Using Chef 12 , Chef Client unable to connect to chef Server

Question

Command I ran:

knife bootstrap 10.x.x.x-x ec2-x-i xx.pem --sudo -r "role[x]"`

Error:

[2014-12-31T12:07:53+00:00] ERROR: Connection refused connecting to https://chefserver.dsh.com/organizations/digital/clients, retry 1/5`

Logs show this:

Chef encountered an error attempting to create the client "ip-10-x-x-x.ec2.internal"`

I have tired things so far:

• Edited my knife.rb
• chef_server_url from FQDN of Chef Server to IP address

Now I getting different error:

Original Exception: OpenSSL::SSL::SSLError: hostname "10.x.x.x" does not match the server certificate`

Answer 1

I found the below steps extremely useful at multiple instances on AWS when I faced the same error. With these steps you dont have to reconfigure your server based off ipaddress.

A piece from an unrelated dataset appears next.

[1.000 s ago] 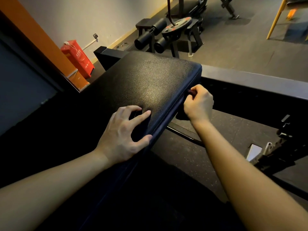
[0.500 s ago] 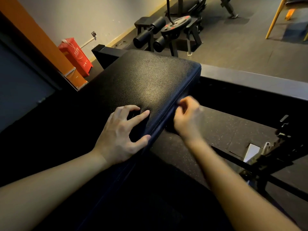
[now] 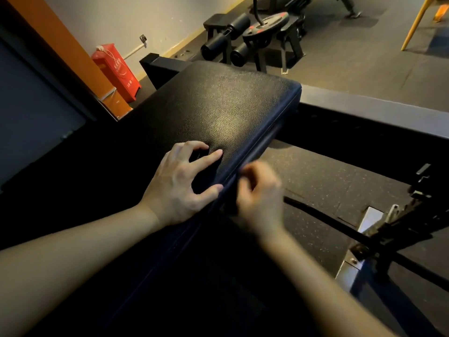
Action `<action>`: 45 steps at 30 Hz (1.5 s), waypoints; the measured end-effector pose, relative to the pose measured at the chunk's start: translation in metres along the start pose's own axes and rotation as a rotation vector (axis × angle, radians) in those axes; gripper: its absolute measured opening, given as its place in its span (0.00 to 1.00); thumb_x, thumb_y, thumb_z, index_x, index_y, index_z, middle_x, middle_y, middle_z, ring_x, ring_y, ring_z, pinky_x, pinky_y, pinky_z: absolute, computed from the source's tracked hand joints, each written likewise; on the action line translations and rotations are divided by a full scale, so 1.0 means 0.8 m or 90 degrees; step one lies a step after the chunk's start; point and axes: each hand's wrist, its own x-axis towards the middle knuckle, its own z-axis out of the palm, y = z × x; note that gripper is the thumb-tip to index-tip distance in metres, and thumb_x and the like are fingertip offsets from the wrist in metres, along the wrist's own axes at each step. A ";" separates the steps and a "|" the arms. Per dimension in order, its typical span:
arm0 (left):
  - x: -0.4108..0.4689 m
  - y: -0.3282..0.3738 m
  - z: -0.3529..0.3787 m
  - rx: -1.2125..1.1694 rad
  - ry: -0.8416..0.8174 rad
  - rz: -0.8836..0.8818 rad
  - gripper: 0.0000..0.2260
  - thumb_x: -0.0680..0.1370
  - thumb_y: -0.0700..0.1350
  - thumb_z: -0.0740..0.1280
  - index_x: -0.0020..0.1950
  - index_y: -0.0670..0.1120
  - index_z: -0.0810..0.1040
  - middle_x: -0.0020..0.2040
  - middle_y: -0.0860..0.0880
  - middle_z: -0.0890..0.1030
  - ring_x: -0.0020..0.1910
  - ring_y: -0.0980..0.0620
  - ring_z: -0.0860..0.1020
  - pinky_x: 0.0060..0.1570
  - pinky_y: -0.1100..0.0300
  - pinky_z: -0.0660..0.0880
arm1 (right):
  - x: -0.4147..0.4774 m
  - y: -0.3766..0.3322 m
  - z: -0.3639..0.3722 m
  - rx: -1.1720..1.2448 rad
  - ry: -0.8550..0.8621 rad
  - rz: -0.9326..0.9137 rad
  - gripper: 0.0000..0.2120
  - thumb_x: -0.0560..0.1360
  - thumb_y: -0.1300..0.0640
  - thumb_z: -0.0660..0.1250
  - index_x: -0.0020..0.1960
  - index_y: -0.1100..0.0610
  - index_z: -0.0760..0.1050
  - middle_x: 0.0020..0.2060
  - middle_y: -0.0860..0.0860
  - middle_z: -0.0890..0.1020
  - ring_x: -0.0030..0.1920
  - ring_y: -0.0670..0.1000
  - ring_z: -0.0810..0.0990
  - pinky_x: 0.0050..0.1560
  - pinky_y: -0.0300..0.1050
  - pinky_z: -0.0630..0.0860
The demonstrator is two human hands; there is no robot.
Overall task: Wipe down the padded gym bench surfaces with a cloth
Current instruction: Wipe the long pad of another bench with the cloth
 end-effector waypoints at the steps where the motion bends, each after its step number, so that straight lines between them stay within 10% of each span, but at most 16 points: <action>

On AWS sometimes you might see something like ip-10-x-x-x as the public hostname without the ec2.internal part (from the metadata endpoint). In that case all you need to do is on your workstation add the entry

ipaddress ip-10-x-x-x

to your local /etc/hosts.

This would allow a DNS call to https://ip-10-x-x-x/organizations (Your chef server url) to get routed to that ipaddress (in case your direct DNS routing is not working) and allow the SSL handshake to take place allowing knife to work from local without reconfiguring your chef server using ipaddress

Answer 2

On Chef Server:

• I have changed my hostname from chefserver.dsh.com to https://IPAddress
• $sudo chef-server-ctl reconfigure

On Chef WorkStation:

• Edit the knife.rb on workstation @chef_server_url to https://IPAddress:443/organizations/name
• $sudo knife ssl fetch

Answer 3

The host name in the SSL certificate is not matching the IP address that you are using.

Is chefserver.dsh.com resolving to the IP address of the instance?

You have to either use the host name (and still ignore the self-signed certificate) or completely disable SSL certificate validation. This and this could help.